Wie aus dem Zahlenwerk außerdem hervorgeht, beträgt der Anteil von Frauen aus dem Odenwaldkreis bei den Beschäftigten mit einem akademischen Abschluss 26,7 Prozent und liegt damit deutlich unter dem hessenweiten Durchschnitt (fast 34 Prozent).

„Akademikerinnen, die im Odenwaldkreis leben, können ihre Qualifikationen nur unzureichend in Vollzeitstellen einbringen“, resümiert Karg. Sie fordert die Unternehmen auf, gerade diesen Frauen flexiblere Arbeitszeitmodelle anzubieten.

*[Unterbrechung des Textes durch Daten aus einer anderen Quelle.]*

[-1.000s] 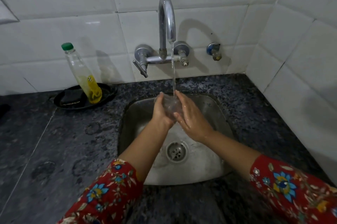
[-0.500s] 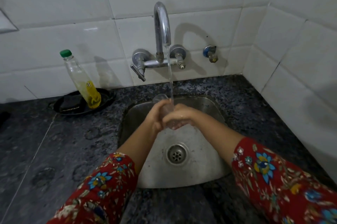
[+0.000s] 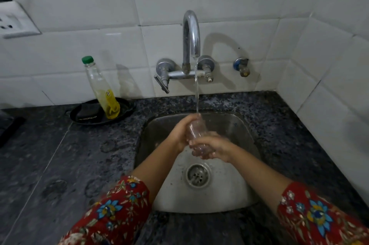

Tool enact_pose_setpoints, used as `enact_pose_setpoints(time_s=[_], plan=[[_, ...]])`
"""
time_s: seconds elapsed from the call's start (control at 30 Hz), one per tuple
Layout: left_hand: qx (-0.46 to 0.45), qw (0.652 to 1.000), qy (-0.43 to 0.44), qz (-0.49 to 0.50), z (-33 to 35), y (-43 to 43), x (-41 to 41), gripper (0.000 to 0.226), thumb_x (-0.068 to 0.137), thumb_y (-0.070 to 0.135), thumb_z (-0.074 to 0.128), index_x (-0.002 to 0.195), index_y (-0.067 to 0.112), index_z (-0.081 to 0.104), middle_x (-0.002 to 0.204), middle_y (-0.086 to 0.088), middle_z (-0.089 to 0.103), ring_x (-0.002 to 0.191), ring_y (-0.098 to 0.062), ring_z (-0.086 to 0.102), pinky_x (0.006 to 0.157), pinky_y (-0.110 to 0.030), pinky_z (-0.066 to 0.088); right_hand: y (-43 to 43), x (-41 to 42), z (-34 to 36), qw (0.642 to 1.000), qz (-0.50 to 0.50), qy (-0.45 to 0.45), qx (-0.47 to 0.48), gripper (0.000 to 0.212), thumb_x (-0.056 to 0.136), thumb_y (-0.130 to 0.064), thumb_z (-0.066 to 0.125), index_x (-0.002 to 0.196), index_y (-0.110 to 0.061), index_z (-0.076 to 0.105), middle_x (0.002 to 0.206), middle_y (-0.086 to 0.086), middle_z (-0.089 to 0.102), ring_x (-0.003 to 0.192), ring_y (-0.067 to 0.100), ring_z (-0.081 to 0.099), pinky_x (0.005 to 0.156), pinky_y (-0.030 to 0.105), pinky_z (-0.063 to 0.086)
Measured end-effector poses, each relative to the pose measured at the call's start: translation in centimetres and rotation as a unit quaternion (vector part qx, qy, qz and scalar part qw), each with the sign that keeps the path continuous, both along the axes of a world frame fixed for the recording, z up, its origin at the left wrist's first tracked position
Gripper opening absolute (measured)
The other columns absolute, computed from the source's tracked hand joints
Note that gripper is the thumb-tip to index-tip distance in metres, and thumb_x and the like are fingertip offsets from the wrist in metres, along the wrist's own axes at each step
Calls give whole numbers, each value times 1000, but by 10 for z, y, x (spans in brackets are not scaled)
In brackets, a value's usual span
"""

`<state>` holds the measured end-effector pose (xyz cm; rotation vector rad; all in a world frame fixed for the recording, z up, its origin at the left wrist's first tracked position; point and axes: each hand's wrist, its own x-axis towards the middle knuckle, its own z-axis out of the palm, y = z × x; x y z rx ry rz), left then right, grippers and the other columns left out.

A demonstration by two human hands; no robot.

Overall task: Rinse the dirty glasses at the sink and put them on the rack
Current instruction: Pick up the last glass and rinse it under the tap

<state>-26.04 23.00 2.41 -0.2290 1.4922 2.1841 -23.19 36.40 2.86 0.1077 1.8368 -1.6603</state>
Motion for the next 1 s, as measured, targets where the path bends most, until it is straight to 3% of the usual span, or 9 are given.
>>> enact_pose_setpoints(time_s=[0.1,0.27,0.4,0.47,0.53,0.63,0.73,0.87,1.0], plan=[[-129,989,69,4,6,3,-3,36,67,39,80,90,11,72,90,-13,72,83,-25,68,77,-35,54,-8,0,-2,995,-84,53,16,31,75,-19,73,104,-19,62,84,6,69,70,20,68,57,27,53],[-56,985,78,-145,4,-26,-2,61,76,40,71,127,7,59,134,-17,57,121,-32,55,99,-44,43,12,6,-9,993,31,25,-111,24,74,-16,75,95,-20,65,90,1,70,80,17,68,73,32,51],[-37,999,23,27,13,-19,5,43,92,40,56,124,12,61,126,-6,65,112,-23,63,98,-36,47,2,-3,-15,990,-71,103,-64,49,68,-1,79,109,-19,61,105,-1,68,100,19,64,87,36,51],[-68,979,25,191,25,-16,4,29,96,25,53,121,12,60,120,-6,66,96,-16,65,77,-24,53,-8,-9,-12,985,-108,119,-59,55,63,-5,83,109,-24,59,111,-1,67,104,20,63,83,37,54],[-130,945,76,291,34,-17,-3,35,96,15,53,130,10,52,124,-7,60,98,-14,61,75,-19,50,-16,-8,-7,987,-90,122,-57,54,64,-1,82,104,-27,58,106,-4,66,98,16,63,73,29,53],[-198,917,161,307,47,-20,-18,55,95,9,52,146,13,31,142,0,42,110,-9,53,83,-13,41,-14,2,-6,991,-38,123,-27,56,62,3,82,104,-26,58,99,-5,64,93,12,60,72,31,53],[-257,900,206,285,58,-19,-29,69,91,9,55,150,20,21,150,-2,33,124,-16,45,99,-25,40,-6,-2,-8,985,-127,117,-24,53,61,3,81,96,-28,58,100,-4,63,91,14,60,65,30,51],[-291,887,226,278,62,-17,-34,74,89,7,57,151,17,18,149,-6,34,113,-10,41,90,-22,36,-14,1,-5,991,-78,107,-16,58,60,6,81,101,-27,57,105,-4,61,95,12,58,67,28,54],[-318,877,238,269,62,-15,-32,81,91,7,56,153,16,6,156,-4,20,126,-13,39,94,-13,33,-14,6,-11,993,-63,98,-7,64,58,7,81,110,-24,58,103,-1,62,97,16,60,68,28,52]])
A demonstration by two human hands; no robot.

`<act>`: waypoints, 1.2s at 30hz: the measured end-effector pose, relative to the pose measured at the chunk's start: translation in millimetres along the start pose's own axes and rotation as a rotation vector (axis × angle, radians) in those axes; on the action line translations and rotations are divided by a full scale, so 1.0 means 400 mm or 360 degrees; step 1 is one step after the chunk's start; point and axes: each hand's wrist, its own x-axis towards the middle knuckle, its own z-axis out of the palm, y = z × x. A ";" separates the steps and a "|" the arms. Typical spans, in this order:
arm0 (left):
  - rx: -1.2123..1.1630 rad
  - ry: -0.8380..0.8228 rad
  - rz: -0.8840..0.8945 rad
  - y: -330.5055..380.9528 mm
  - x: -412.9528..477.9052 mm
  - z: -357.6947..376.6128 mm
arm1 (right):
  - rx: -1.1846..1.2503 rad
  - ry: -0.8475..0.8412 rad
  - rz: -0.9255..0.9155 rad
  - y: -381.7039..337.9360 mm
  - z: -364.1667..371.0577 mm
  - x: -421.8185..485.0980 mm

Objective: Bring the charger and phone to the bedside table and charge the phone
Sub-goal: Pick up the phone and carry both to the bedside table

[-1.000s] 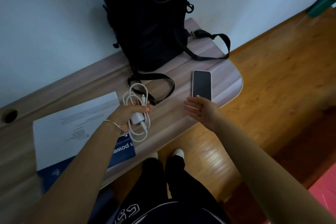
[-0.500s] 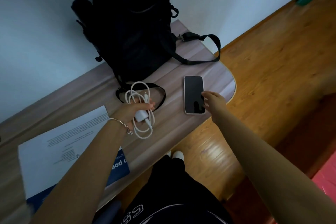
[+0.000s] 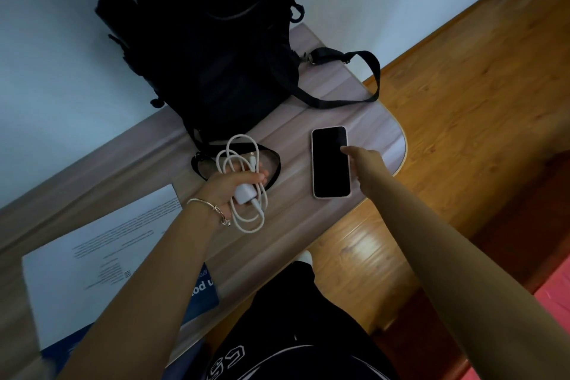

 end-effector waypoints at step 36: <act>0.0720 -0.1113 -0.0368 0.039 0.024 0.692 | 0.1650 0.0067 -0.0315 0.240 -0.559 -0.285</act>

Karg hält einen Runden Tisch für sinnvoll, an dem Vertreter der Wirtschaftsförderung des Kreises, von Unternehmen und Frauenverbänden gemeinsam an Lösungen arbeiten. Sie will das Thema in das Netzwerk Chancengleichheit Südhessen und in die Landesarbeitsgemeinschaft der Gleichstellungsbeauftragten einbringen. „So, wie es jetzt ist, kann es nicht bleiben. Es ist wichtig, die Lohnlücke zu minimieren und daraus für alle Beteiligten wichtige Vorteile zu generieren“, sagt Petra Karg.